REPRESENTATIVE GRUENBERG acknowledged that [Conceptual]
Amendment 7 may be overbroad because it might not be the parent
who is the perpetrator of the abuse, and indicated that his
intent in offering [Conceptual] Amendment 7 is to ensure that
the perpetrator of the abuse not be notified that the minor is
seeking an abortion.
REPRESENTATIVE GRUENBERG then withdrew [Conceptual] Amendment 7.
4:47:11 PM
REPRESENTATIVE GRUENBERG made a motion to adopt Amendment 8,
which read [original punctuation provided]:
Page 3, Line 31 - After the first use of the term
"abortion" insert "or the physician's designee" and
after the second use of the term "abortion" insert "or
the physician's designee"
REPRESENTATIVE COGHILL objected.
REPRESENTATIVE HOLMES, remarking that physicians are busy
people, relayed that she has been told that in other
jurisdictions which require notice to be given to the parent, it
is customary to allow the physician to designate someone to give
the notice. She offered her hope that a physician in Alaska
would be allowed to designate such a task to an appropriate
person within his/her office, particularly given the onerous
requirement of having to initiate the call in not less than two-
hour increments for not less than five attempts in a 24-hour
period.
REPRESENTATIVE GRUENBERG, by way of analogy, noted that when a
physician prescribes medication for a patient, the physician has
someone on his/her staff phone the prescription into the
pharmacy.
4:48:56 PM
REPRESENTATIVE COGHILL said he wants to ensure that the
physician is the one in charge of providing notice, and opined
that providing notice about an abortion is not the same as
prescribing medication. He expressed reluctance in allowing a
physician to designate the notification task to office staff;
instead, the physician must be the one to make contact with the
parent. He said he doesn't view the requirements stipulated in
subsection (b)(1)-(2) as onerous.
REPRESENTATIVE GRUENBERG suggested as an alternative that the
designee be allowed to place the calls and then when the parent
actually answers, the doctor can then speak to parent. As
currently written, the doctor himself/herself must be the one to
place the calls, and that's really onerous, he opined.
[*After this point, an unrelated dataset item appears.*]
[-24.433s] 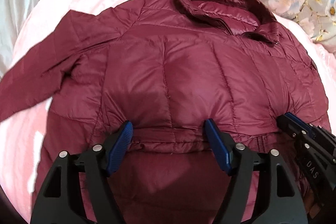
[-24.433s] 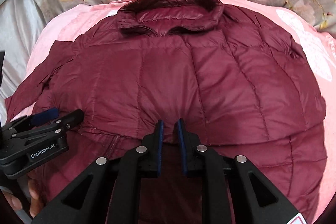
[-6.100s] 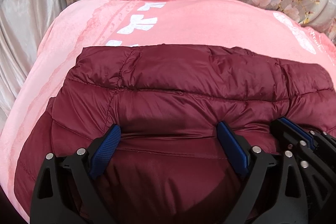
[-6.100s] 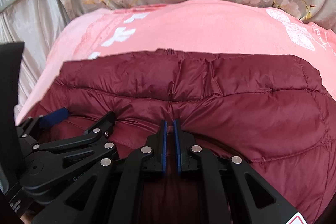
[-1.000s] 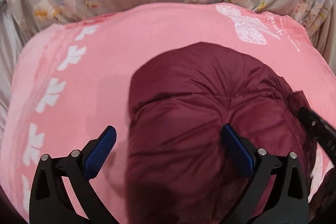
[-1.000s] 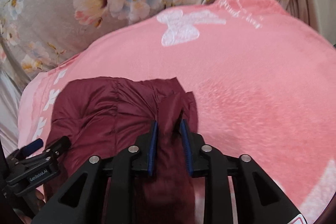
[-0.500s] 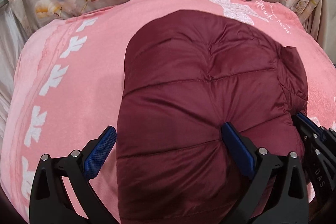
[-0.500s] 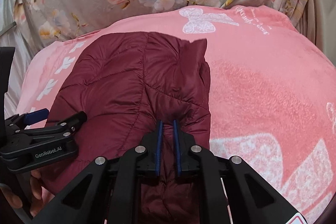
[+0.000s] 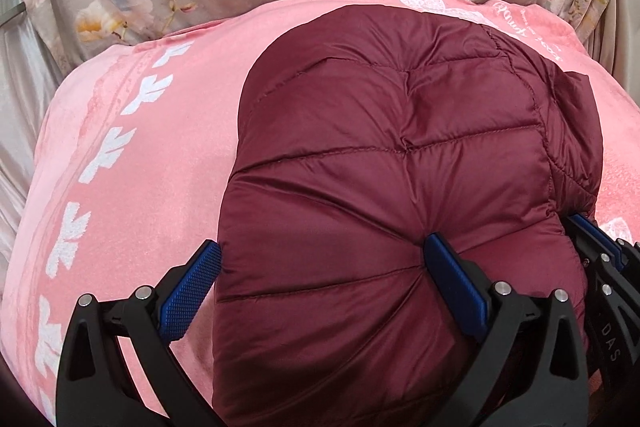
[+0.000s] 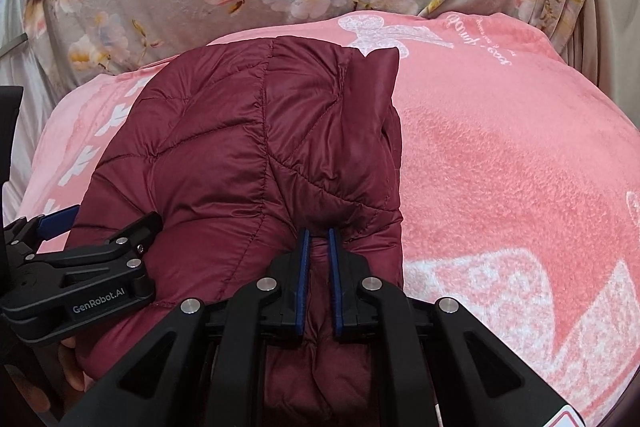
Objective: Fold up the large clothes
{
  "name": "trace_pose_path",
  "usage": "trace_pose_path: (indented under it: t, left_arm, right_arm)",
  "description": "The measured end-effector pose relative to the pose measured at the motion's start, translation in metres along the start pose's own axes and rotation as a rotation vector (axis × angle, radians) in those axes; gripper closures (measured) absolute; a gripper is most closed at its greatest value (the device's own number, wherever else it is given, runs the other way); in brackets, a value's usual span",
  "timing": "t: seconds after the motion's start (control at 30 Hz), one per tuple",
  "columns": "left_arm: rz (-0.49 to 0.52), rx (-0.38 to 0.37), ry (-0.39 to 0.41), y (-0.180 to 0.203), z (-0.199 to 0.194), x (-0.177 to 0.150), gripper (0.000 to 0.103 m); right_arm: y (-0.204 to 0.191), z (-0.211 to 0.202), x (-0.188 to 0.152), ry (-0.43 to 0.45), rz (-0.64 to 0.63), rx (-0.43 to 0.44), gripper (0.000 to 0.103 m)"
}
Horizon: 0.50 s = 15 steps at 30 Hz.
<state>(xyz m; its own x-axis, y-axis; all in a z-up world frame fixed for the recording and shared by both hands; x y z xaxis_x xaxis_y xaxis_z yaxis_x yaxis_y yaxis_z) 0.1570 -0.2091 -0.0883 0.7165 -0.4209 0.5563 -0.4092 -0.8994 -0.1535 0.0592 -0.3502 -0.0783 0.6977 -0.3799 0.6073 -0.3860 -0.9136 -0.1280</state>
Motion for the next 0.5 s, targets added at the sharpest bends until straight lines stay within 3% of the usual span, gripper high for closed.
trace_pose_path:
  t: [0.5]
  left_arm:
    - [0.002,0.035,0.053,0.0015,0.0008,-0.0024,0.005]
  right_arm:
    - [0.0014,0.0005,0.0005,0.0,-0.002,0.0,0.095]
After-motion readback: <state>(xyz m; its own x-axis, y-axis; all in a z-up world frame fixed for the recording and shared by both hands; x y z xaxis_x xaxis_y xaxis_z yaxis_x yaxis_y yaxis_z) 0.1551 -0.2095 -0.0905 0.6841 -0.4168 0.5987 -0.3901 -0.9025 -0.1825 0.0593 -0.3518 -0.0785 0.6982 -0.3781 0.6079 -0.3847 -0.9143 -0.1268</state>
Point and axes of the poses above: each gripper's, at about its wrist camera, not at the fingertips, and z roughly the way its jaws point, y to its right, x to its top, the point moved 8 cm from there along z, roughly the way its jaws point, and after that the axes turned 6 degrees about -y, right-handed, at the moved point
REPRESENTATIVE COGHILL characterized that as a reasonable
alternative, but stressed that he doesn't want to simply excuse
the doctor from making contact with the parent.
REPRESENTATIVE HOLMES indicated that such an alternative is
acceptable to her.
REPRESENTATIVE GRUENBERG withdrew Amendment 8.
4:51:24 PM
REPRESENTATIVE GRUENBERG made a motion to adopt Conceptual
Amendment 9, to alter proposed AS 18.16.0202(b) as appropriate
such that the physician or his/her designee may initiate the
call but the physician himself/herself must be the one to speak
to the parent when the parent answers the phone. There being no
objection, Conceptual Amendment 9 was adopted.
4:52:03 PM
REPRESENTATIVE GRUENBERG made a motion to adopt Amendment 10,
which read [original punctuation provided]:
Page 4, Line 13 - Delete after "telephone" "but" and
insert after "physician" "shall make reasonable
efforts to comply with this subsection. A physician
that makes reasonable attempts to comply with this
subsection shall not be held liable for failure to
notify." Delete the rest of line 13-16.
REPRESENTATIVE GRUENBERG indicated that the need for Amendment
10 is partially alleviated by the adoption of Conceptual
Amendment 9.
REPRESENTATIVE COGHILL objected to Amendment 10.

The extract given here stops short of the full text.